Постепенно он втягивался в рассказ, девятнадцатой год проступал все отчетливее, вспоминались подробности, настолько мелкие и вроде бы навсегда утраченные, что, произнося слова, он ловил себя на том, что память штука странная и удивительная, наверное, в самом деле способная вместить всю человеческую жизнь — минута за минутой. Потом он перестал удивляться. В конце концов, это был его мир, его бытие, в этом бытие он боролся, действовал, любил и ненавидел, мстил святой местью отщепенцам и изменникам. В этом кратком бытие он был человеком, в долгом последующем — парией. Что ж, час возмездия настает, он близок. Как это у Толстого? «Мне отмщенье, и аз воздам»…

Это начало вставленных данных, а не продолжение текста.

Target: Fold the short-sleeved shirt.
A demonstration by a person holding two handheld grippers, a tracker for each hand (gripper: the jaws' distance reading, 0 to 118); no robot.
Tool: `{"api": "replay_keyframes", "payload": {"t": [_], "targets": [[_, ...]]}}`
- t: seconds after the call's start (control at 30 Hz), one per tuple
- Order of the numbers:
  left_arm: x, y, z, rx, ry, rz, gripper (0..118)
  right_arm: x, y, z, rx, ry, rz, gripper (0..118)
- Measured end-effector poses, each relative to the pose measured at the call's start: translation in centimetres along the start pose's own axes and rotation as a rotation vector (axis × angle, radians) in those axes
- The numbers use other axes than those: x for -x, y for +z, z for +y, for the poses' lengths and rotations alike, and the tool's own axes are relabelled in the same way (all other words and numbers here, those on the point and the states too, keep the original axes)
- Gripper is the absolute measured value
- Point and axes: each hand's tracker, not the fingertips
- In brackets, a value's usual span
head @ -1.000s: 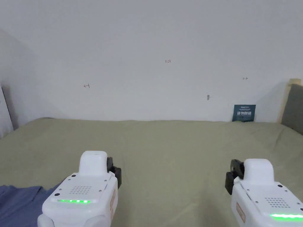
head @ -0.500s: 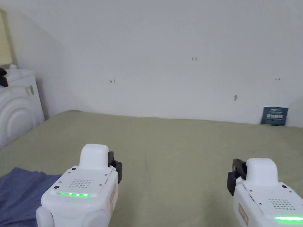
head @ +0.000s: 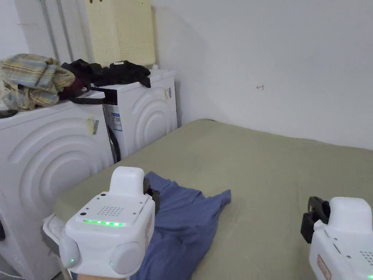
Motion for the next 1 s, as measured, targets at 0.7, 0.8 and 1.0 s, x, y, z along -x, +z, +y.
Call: {"api": "replay_keyframes", "payload": {"t": [0.7, 0.8, 1.0], "targets": [[0.4, -10.6, -4.0, 0.277, 0.066, -0.086, 3, -0.8, -2.5, -3.3, 0.113, 0.019, 0.033, 1], [-0.5, -14.4, -5.4, 0.354, 0.059, -0.113, 3, -0.9, -3.2, -5.0, 0.159, 0.020, 0.039, 1], [-1.4, -19.1, -8.0, 0.532, 0.048, -0.110, 4, -1.8, -5.0, -8.0, 0.256, 0.015, 0.035, 1]]}}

— Это не у Толстого, — вдруг сказал Краузе. — Это в послании апостола Павла к римлянам: «Не мстите за себя, возлюбленные, но дайте место гневу Божию. Ибо написано: мне отмщение, я воздам». Вы неверно трактуете.
У Корочкина дрогнули губы, он рассмеялся:
— Я не специалист по евангельским текстам.
— Иудейские басни, воспевающие человеческую слабость, порождение болезненной психики. Истинный Бог давно умер, — Краузе посмотрел долгим взглядом. — Вы достаточно полноценный человек, чтобы понять это.
Достаточно полноценный, всего лишь «достаточно», эк ввернул…
— О чем рассказали пленные? — посуровел Краузе.